ASSIGNMENT: Exactly copy the final stretch of the listing below: the line with "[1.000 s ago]" and every line after it.

Segment Start: PROVIDED MATERIAL

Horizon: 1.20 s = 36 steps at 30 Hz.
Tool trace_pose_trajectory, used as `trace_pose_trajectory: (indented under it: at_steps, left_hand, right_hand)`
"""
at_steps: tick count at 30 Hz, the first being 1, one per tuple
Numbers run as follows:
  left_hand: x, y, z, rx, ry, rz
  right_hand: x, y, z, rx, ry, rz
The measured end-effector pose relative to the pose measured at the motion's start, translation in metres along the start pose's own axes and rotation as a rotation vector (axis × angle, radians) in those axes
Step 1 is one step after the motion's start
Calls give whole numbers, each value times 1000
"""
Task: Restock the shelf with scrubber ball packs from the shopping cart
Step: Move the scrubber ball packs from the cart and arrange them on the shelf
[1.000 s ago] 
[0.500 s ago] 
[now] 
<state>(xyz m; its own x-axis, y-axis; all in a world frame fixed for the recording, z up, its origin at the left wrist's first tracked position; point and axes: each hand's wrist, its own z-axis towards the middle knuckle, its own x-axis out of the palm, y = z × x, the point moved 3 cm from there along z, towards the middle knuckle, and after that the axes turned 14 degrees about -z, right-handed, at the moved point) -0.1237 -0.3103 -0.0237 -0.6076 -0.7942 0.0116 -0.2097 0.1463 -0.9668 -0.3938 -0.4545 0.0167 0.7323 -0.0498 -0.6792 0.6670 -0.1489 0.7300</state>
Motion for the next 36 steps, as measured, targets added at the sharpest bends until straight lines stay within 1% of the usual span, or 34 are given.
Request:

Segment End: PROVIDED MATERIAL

TASK ANSWER:
[1.000 s ago] 
[0.500 s ago] 
[now] 
<state>(xyz m; its own x-axis, y-axis; all in a world frame fixed for the recording, z up, its origin at the left wrist's first tracked position; point and axes: each hand's wrist, its own z-axis towards the middle knuckle, its own x-axis out of the palm, y = z × x, the point moved 3 cm from there along z, towards the middle knuckle, and after that the axes turned 14 degrees about -z, right-handed, at the moved point) -0.1237 -0.3103 -0.0237 -0.6076 -0.7942 0.0116 -0.2097 0.1463 -0.9668 -0.3938 -0.4545 0.0167 0.7323 -0.0498 -0.6792 0.6670 -0.1489 0.7300</state>
Motion for the next 36 steps, as measured, targets added at the sharpest bends until straight lines stay within 1% of the usual span, or 34 are given.
Request:

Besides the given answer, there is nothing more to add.